Maggi Enrico, Munari Enrico, Landolina Nadine, Mariotti Francesca Romana, Azzarone Bruno, Moretta Lorenzo
Tumor Immunology Unit, Bambino Gesù Children's Hospital, IRCCS 00146 Rome, Italy.
Department of Pathology and Diagnostics, University and Hospital Trust of Verona, Verona 37126, Italy.
Immunol Lett. 2024 Dec;270:106942. doi: 10.1016/j.imlet.2024.106942. Epub 2024 Oct 31.
T cells are the main effectors involved in anti-tumor immunity, mediating most of the adaptive response towards cancer. After priming in lymph nodes, tumor antigens-specific naïve T lymphocytes proliferate and differentiate into effector CD4+ and CD8+ T cells that migrate from periphery into tumor sites aiming to eliminate cancer cells. Then while most effector T cells die, a small fraction persists and recirculates as long-lived memory T cells which generate enhanced immune responses when re-encountering the same antigen. A number of T (and non-T) cell subsets, stably resides in non-lymphoid peripheral tissues and may provide rapid immune response independently of T cells recruited from blood, against the reemergence of cancer cells. When tumor grows, however, tumor cells have evaded immune surveillance of effector cells (NK and CTL cells) which are exhausted, thus favoring the local expansion of T (and non-T) regulatory cells. In this review, the current knowledge of features of T cells present in the tumor microenvironment (TME) of solid adult and pediatric tumors, the mechanisms upregulating immune-checkpoint molecules and transcriptional and epigenetic landscapes leading to dysfunction and exhaustion of T effector cells are reviewed. The interaction of T cells with cancer- or TME non-neoplastic cells and their secreted molecules shape the T cell profile compromising the intrinsic plasticity of T cells and, therefore, favoring immune evasion. In this phase regulatory T cells contribute to maintain a high immunosuppressive TME thus facilitating tumor cell proliferation and metastatic spread. Despite the advancements of cancer immunotherapy, many tumors are unresponsive to immune checkpoint inhibitors, or therapeutical vaccines or CAR T cell-based adoptive therapy: some novel strategies to improve these T cell-based treatments are lastly proposed.

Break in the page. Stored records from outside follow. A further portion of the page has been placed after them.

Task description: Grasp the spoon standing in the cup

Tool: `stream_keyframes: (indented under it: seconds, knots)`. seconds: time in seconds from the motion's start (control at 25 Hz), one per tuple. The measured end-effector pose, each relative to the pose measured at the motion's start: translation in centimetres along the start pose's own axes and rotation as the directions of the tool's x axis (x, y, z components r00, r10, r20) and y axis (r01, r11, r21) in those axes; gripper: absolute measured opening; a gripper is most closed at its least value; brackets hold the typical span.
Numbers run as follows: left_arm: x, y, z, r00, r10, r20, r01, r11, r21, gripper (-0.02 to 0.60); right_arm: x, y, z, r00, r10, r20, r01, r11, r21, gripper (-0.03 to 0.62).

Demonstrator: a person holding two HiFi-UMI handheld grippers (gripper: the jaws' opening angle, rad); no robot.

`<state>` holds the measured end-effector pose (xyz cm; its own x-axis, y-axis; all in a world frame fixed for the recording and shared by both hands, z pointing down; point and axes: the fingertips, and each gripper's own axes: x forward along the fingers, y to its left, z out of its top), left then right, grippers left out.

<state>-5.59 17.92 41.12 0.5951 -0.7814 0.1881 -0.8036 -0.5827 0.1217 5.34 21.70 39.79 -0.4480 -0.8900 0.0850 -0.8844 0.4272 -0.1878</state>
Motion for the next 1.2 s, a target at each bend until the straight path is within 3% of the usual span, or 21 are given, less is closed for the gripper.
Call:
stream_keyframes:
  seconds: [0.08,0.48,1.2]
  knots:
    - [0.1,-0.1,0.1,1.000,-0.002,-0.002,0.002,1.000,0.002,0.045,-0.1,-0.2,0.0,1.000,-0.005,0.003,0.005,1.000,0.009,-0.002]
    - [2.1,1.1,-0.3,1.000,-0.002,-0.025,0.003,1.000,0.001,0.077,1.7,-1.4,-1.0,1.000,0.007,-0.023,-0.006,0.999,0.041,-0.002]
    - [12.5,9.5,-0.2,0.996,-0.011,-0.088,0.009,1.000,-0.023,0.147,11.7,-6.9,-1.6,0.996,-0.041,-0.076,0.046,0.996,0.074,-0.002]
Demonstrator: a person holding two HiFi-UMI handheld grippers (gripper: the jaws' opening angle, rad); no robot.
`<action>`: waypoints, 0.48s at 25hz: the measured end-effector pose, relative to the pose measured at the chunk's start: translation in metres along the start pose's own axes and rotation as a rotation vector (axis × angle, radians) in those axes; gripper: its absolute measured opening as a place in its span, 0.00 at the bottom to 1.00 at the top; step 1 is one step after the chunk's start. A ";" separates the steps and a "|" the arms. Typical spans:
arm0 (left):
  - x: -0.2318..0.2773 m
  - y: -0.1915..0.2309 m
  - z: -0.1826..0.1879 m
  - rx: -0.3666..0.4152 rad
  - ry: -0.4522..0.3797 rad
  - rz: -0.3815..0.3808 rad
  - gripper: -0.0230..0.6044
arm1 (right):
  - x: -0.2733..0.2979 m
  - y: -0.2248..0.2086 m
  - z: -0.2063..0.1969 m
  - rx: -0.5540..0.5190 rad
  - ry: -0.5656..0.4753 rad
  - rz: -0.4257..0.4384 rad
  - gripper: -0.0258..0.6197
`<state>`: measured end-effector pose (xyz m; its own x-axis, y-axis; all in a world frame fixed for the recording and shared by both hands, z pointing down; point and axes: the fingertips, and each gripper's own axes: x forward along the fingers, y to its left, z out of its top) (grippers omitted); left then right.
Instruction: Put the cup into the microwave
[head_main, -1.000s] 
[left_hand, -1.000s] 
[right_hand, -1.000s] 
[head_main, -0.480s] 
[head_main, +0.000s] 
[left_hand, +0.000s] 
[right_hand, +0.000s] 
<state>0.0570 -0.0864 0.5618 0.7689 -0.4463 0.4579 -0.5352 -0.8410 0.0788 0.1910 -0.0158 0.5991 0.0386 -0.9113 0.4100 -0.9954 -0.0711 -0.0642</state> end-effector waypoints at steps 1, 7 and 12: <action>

T细胞是参与抗肿瘤免疫的主要效应细胞,介导了大部分针对癌症的适应性反应。在淋巴结中致敏后,肿瘤抗原特异性的初始T淋巴细胞增殖并分化为效应性CD4+和CD8+ T细胞,这些细胞从外周迁移到肿瘤部位以清除癌细胞。然后,虽然大多数效应T细胞死亡,但一小部分会持续存在并作为长寿记忆T细胞再循环,当再次遇到相同抗原时会产生增强的免疫反应。许多T(和非T)细胞亚群稳定地存在于非淋巴外周组织中,并且可能独立于从血液中募集的T细胞提供快速免疫反应,以对抗癌细胞的再次出现。然而,当肿瘤生长时,肿瘤细胞逃避了已耗竭的效应细胞(NK和CTL细胞)的免疫监视,从而有利于T(和非T)调节细胞的局部扩张。在这篇综述中,回顾了目前关于实体成人和儿童肿瘤的肿瘤微环境(TME)中存在的T细胞特征、上调免疫检查点分子的机制以及导致T效应细胞功能障碍和耗竭的转录和表观遗传格局的知识。T细胞与癌症或TME非肿瘤细胞及其分泌分子的相互作用塑造了T细胞谱,损害了T细胞的内在可塑性,因此有利于免疫逃逸。在这个阶段,调节性T细胞有助于维持高度免疫抑制的TME,从而促进肿瘤细胞增殖和转移扩散。尽管癌症免疫疗法取得了进展,但许多肿瘤对免疫检查点抑制剂、治疗性疫苗或基于CAR T细胞的过继性疗法无反应:最后提出了一些改进这些基于T细胞治疗的新策略。